The large-cap core share classes with the highest expense ratios and with more than $1 billion in assets under management include Clearbridge Value Trust (LMVTX 66 ***), Davis New York Venture (NYVCX 28 ***) and American Funds Fundamental Investors (AFICX 53 ****). Advisors that hold the C class products in client portfolios get paid an annual fee, which might not be viewed as putting clients' best interest before their own profit.

For instance, Clearbridge, a subsidiary of Legg Mason (LM 33 **) has suffered significant declines in its assets under management, according to S&P Global Market Intelligence Equity Analyst Erik Oja, who cites those declines as one of the reasons for his sell recommendation on the parent company.

Meanwhile, more than half of the financial advisory respondents said the majority of active funds they selected did not outperform benchmarks over the last three years. This is consistent with the S&P Dow Jones Index Versus Active 2015 year end study, which noted that just 19% of all domestic equity funds outperformed the S&P Composite 1500 index.

The increased focus on passive or index-based products answer given by the survey's asset management respondents is also consistent with the industry's efforts in the past year. Earlier this month, Fidelity announced plans to launch six smart beta equity ETFs, and Goldman Sachs and JPMorgan rolled out active fixed income products. (See previous Trends & Ideas articles: "Fidelity Builds Out ETF Lineup," published Sept. 12; and "Are There Too Many Funds Coming to Market?" published Aug. 29.)
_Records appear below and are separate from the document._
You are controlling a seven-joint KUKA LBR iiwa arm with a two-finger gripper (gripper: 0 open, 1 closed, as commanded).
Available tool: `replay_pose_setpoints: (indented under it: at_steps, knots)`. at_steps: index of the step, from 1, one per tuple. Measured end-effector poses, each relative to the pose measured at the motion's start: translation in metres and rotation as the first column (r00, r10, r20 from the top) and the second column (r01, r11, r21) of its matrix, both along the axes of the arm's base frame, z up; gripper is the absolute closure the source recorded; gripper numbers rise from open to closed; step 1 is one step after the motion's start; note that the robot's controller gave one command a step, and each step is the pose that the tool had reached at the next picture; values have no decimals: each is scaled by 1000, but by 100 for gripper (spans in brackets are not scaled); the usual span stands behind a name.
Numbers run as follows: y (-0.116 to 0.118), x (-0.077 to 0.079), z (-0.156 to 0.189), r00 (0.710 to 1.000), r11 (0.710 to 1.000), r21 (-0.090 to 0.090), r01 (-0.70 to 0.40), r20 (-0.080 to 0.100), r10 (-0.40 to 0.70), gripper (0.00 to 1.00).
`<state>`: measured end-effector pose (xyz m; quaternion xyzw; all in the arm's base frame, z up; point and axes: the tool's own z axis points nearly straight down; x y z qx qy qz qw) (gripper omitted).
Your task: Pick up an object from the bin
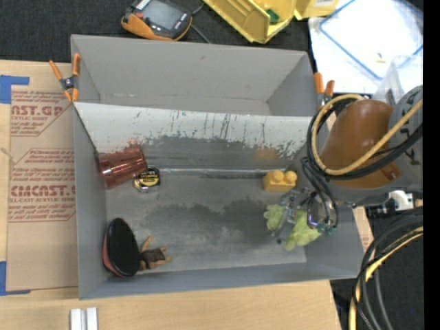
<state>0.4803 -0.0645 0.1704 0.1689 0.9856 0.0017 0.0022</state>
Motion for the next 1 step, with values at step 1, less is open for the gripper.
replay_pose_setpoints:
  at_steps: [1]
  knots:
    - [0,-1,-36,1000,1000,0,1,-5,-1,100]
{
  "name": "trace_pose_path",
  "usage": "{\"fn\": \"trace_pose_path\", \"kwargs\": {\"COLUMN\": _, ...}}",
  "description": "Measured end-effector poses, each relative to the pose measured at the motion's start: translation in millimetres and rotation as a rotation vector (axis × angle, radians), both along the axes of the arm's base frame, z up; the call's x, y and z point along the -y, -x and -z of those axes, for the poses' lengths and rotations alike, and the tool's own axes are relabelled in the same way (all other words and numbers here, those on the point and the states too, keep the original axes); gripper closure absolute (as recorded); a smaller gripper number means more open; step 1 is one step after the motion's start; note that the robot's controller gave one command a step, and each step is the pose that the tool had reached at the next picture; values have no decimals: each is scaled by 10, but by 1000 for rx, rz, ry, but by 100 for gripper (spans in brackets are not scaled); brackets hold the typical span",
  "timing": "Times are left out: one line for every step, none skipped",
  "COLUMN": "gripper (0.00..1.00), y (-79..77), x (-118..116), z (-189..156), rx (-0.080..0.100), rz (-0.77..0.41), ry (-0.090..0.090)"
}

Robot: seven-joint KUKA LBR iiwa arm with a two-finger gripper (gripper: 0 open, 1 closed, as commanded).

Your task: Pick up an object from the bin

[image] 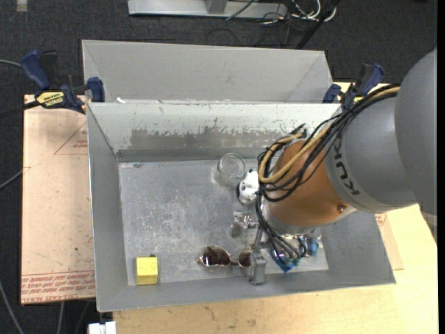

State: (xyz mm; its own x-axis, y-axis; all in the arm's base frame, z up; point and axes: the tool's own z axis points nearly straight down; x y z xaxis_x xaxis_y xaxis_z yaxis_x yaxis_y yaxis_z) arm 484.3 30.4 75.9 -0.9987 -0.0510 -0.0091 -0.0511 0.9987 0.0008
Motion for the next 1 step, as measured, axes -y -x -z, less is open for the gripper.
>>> {"fn": "trace_pose_path", "kwargs": {"gripper": 0, "y": 27, "x": -7, "z": -327, "rx": -9, "rz": -19, "ry": 1}}
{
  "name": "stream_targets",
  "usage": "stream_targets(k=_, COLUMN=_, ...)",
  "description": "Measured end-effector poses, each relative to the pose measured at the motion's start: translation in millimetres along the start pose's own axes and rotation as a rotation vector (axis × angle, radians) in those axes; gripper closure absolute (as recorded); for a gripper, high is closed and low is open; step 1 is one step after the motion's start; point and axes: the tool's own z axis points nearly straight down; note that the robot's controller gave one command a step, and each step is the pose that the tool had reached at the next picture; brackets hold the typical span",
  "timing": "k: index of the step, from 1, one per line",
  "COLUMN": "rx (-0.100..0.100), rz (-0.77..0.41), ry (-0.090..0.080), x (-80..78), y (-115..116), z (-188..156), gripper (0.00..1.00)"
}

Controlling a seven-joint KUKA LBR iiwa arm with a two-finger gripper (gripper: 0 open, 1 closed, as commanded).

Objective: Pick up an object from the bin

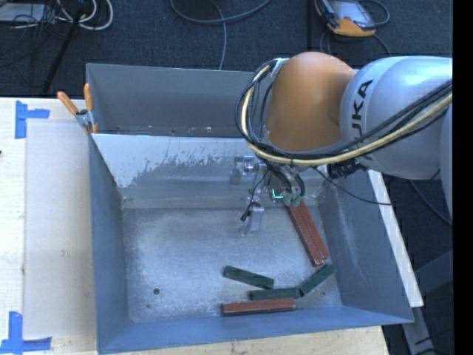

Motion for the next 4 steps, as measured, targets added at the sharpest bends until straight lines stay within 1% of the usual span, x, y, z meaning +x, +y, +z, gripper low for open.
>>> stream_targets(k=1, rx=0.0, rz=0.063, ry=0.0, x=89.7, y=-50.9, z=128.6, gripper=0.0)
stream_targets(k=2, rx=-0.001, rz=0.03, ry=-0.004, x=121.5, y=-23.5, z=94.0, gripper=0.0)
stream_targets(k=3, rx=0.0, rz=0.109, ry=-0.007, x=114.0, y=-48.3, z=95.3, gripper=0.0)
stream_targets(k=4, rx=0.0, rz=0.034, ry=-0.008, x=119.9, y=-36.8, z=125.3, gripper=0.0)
These products join a growing universe of ETFs offered by firms with a strong presence in the active mutual fund world. Examples that launched in the last year and ranked by S&P Global Market Intelligence based on performance, risk, and cost factors include Franklin LibertyQ Global Dividend (FLQD 26 Marketweight), Goldman Sachs ActiveBeta International Equity (GSIE 25 Underweight) and Legg Mason US Diversified Core ETF (UDBI 27 Overweight).

Though the asset bases for these products remain much smaller than their sponsoring firms' mutual fund products, many firms have taken incremental steps to participate in the growing ETF market.

S&P Global Market Intelligence thinks one of the side benefits of the new fiduciary standard rule could be that advisors and investors will have more low-cost products to choose from.